[Problem] Once the line containing "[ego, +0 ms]" is found in the records below, return it and each following line exactly, up to and including the line containing "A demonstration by", and nothing else.

[Study material]
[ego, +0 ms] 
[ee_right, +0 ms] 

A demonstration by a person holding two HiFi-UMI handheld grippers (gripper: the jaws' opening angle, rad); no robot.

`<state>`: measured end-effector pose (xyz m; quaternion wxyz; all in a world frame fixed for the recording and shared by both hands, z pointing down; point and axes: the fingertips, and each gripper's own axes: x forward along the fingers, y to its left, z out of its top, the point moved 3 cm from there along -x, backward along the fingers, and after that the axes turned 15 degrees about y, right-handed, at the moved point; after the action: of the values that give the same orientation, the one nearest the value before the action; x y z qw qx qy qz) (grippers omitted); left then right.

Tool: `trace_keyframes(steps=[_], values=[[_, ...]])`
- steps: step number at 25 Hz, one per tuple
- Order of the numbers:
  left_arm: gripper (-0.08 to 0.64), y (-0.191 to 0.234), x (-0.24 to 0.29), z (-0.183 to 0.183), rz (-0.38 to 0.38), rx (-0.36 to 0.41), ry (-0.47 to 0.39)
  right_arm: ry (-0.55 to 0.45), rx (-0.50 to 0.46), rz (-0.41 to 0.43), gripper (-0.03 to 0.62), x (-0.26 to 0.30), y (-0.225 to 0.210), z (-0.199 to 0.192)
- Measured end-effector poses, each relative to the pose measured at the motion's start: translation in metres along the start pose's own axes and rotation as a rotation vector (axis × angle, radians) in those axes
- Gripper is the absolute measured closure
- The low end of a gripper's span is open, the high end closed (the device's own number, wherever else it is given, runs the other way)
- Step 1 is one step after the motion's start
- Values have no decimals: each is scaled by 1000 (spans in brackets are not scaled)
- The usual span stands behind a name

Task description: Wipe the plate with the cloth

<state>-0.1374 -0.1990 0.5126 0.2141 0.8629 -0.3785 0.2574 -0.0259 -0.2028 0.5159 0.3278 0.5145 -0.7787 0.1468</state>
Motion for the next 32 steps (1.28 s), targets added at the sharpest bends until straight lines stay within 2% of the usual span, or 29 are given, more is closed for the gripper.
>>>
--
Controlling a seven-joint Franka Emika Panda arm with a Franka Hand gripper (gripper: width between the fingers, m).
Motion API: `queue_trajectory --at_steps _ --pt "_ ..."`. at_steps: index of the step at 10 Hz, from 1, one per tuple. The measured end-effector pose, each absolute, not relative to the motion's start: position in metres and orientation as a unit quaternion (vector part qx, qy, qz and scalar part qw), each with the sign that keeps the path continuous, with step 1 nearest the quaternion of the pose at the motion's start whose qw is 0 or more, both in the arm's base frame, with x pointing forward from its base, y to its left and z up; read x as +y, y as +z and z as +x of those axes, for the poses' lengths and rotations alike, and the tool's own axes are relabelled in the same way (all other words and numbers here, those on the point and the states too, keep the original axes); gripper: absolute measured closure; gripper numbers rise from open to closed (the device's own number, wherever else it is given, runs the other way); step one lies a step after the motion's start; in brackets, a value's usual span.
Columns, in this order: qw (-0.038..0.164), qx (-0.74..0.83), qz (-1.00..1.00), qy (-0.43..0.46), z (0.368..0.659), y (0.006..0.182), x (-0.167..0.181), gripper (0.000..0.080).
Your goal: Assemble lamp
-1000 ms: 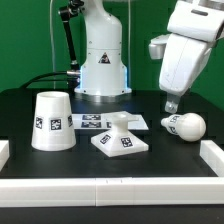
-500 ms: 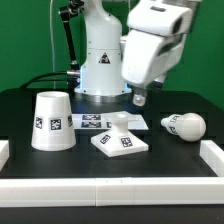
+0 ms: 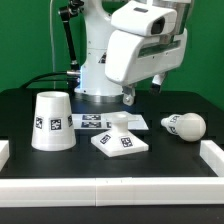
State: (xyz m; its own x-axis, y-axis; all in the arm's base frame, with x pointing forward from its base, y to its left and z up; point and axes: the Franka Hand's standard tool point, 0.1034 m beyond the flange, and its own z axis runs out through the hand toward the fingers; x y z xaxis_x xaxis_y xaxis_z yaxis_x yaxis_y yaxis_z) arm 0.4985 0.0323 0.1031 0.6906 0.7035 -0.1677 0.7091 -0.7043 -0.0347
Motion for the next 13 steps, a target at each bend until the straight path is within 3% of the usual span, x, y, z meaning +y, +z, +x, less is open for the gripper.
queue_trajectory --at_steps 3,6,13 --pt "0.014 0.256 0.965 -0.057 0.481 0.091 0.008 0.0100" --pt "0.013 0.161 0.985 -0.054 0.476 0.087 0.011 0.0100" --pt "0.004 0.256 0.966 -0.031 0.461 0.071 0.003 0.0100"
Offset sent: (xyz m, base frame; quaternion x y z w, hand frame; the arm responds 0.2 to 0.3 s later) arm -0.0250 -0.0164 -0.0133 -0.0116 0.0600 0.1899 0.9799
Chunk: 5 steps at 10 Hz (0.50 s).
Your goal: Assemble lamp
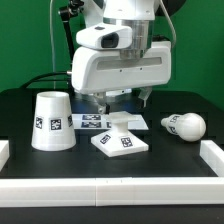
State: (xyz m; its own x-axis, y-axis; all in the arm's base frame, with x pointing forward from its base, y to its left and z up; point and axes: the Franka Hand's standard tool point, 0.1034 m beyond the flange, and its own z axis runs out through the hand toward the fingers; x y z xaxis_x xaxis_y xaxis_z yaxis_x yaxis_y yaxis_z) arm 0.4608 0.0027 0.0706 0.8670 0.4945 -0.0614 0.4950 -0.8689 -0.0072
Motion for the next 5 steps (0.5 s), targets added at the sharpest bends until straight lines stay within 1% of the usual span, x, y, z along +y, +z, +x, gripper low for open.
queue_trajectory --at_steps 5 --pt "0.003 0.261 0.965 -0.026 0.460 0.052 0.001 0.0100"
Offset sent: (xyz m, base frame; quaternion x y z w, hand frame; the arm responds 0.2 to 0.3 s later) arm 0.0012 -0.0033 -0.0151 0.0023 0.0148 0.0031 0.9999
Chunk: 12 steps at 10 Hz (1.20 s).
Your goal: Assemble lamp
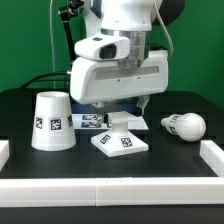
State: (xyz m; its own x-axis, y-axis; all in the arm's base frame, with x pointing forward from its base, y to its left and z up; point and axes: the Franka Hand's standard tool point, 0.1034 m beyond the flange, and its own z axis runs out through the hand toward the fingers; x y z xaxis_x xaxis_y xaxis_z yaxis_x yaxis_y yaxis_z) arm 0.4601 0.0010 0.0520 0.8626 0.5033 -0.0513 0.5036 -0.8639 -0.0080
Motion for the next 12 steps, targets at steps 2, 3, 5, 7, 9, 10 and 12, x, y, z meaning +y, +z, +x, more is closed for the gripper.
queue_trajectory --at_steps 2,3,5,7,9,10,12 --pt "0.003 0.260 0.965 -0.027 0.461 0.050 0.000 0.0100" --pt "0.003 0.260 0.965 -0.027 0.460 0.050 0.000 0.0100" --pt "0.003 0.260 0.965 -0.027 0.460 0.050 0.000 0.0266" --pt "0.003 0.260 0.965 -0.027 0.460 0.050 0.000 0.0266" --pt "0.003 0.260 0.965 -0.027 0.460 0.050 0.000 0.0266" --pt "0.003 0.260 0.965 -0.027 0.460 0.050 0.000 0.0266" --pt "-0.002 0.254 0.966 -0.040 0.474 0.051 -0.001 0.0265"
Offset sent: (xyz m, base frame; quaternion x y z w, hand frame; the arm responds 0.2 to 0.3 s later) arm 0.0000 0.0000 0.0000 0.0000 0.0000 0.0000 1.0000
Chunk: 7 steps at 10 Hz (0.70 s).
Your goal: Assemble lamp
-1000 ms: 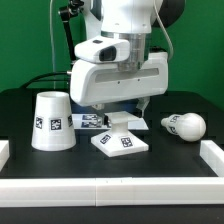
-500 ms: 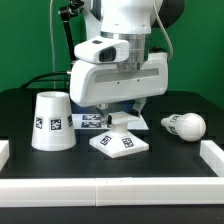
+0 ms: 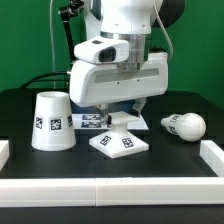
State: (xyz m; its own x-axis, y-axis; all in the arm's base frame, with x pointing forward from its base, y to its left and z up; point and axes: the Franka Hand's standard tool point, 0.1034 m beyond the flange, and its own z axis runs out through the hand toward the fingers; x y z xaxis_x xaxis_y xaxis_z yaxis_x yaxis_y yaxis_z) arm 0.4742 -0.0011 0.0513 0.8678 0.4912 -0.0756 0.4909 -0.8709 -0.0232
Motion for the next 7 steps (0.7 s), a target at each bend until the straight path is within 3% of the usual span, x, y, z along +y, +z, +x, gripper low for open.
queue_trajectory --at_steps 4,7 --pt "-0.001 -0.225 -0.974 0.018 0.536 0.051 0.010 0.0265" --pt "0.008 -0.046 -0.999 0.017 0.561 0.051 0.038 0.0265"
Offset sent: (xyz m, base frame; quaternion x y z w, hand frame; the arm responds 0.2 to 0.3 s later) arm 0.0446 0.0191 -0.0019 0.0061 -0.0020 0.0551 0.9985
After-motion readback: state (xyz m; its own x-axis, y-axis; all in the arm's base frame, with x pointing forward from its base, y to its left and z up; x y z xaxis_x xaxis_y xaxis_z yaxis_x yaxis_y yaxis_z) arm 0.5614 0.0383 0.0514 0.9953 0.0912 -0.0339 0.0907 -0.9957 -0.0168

[Reply to the task]
[ego, +0 ms] 
[ee_right, +0 ms] 

A demonstration by a person holding two HiFi-UMI handheld grippers (gripper: the jaws' opening angle, rad); no robot.

Nothing else is needed for the answer.